When the previous prequel was cancelled, viewers were seemingly bored with Star Trek’s faith in science and faith in people working together. But Star Trek was too big to go away, and soon the franchise was re-booted in three films based on the original series that split the fanbase down the middle – between those who were happy to see new films that looked like Star Trek, and those who considered them abominations that strayed too far from the internal coherence of the canon. In that latter camp were people who objected to the re-writing of Star Trek’s in-universe history and the strange aesthetics, others objected to technological inaccuracies, and yet more complained that the ethics of Star Fleet and the utopian vision of the Federation were compromised.

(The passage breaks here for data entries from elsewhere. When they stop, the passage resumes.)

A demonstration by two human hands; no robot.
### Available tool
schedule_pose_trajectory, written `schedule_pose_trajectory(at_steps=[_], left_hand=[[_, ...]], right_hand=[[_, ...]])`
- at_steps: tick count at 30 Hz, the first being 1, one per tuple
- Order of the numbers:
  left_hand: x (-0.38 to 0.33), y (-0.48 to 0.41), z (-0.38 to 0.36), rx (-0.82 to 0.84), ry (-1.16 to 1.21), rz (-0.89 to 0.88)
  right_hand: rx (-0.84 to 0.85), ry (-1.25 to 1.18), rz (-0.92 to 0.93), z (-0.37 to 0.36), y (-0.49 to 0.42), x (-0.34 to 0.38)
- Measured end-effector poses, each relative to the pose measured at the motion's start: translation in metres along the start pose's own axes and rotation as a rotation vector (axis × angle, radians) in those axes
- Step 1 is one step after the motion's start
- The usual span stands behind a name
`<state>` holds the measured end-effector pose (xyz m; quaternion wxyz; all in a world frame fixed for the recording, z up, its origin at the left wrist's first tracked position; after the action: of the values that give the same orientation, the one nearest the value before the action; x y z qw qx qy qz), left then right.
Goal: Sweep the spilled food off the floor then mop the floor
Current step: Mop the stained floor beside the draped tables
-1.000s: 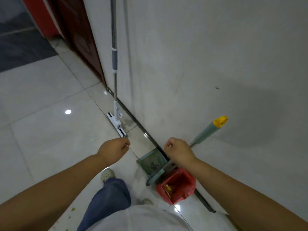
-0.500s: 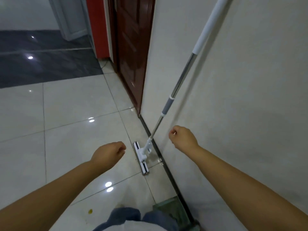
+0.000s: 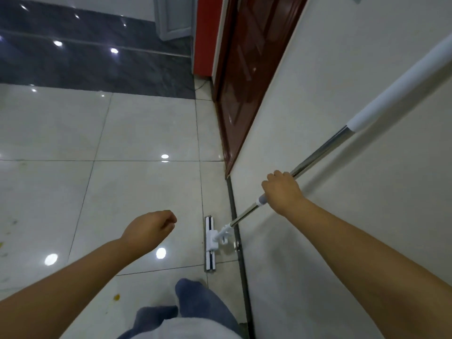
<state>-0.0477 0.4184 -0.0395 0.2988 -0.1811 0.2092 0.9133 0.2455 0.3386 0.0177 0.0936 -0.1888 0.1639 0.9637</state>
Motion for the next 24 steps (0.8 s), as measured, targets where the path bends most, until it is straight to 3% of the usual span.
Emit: schedule_pose_trajectory(at_steps=[5,9,17,24], left_hand=[[-0.016,-0.016,-0.011,-0.01,0.041,0.082],[-0.02,-0.018,-0.025,0.007,0.069,0.127],[-0.004,-0.013,-0.024,-0.047,0.137,0.222],[0.029,-0.004,-0.016,-0.086,0.198,0.297]], right_hand=[[0.267,0.265,0.014,-0.01,-0.03,-0.022],[0.416,0.305,0.024,-0.013,-0.049,-0.023],[0.304,0.294,0.253,0.033,-0.077,0.02],[0.233,0.279,0.236,0.071,-0.094,0.056]])
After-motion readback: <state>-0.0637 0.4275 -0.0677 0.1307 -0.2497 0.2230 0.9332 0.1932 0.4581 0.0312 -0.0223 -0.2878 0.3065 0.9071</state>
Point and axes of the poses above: each hand's wrist, its own y-axis away from the middle knuckle, its own z-axis out of the back of the hand, x = y × z, the point moved 4 cm from there along -y, towards the middle knuckle, and after that the axes turned 5 degrees about -x, right-handed, at the moved point
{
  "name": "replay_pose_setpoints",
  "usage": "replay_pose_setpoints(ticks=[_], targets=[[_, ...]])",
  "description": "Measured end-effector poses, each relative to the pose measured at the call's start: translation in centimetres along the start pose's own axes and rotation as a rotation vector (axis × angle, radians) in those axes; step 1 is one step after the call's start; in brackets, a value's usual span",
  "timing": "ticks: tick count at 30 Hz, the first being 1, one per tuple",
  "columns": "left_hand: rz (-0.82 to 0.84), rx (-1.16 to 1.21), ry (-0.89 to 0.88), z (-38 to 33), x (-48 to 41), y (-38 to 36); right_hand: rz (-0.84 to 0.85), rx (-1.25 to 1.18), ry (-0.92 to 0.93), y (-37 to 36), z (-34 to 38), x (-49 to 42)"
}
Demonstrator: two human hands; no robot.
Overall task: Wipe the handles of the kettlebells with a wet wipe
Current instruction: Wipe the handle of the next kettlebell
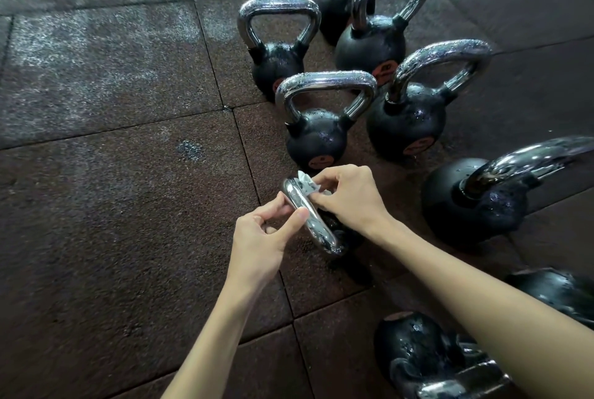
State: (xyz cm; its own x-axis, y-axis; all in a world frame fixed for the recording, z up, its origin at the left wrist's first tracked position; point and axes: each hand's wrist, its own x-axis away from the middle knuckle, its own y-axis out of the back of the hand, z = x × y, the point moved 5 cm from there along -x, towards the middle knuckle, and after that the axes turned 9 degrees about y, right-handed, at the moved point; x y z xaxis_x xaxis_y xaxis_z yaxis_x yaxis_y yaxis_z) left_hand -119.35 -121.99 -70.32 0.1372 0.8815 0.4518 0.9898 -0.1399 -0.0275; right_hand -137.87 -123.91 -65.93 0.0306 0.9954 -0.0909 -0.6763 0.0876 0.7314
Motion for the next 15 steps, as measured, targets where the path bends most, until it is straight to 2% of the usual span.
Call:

With Star Trek: Discovery, the makers are keen to ensure they fit neatly into the canon. One of the main characters is Sarek, the father of Spock. The Klingons are again the rivals of the Federation in space. They want the series to fit into the franchise’s time-line and universe so they do not upset the die-hard fans. But they have also changed Star Trek’s look and philosophy, to supposedly appeal to contemporary tastes. So the show is being marketed as being dark and gritty, and the trailers show the Federation’s officers in conflict with each other, and going into battle with the Klingons. When the show comes out the marketing might prove to be a double-bluff, but Discovery seems far away from the joy of discovery at the heart of the original series.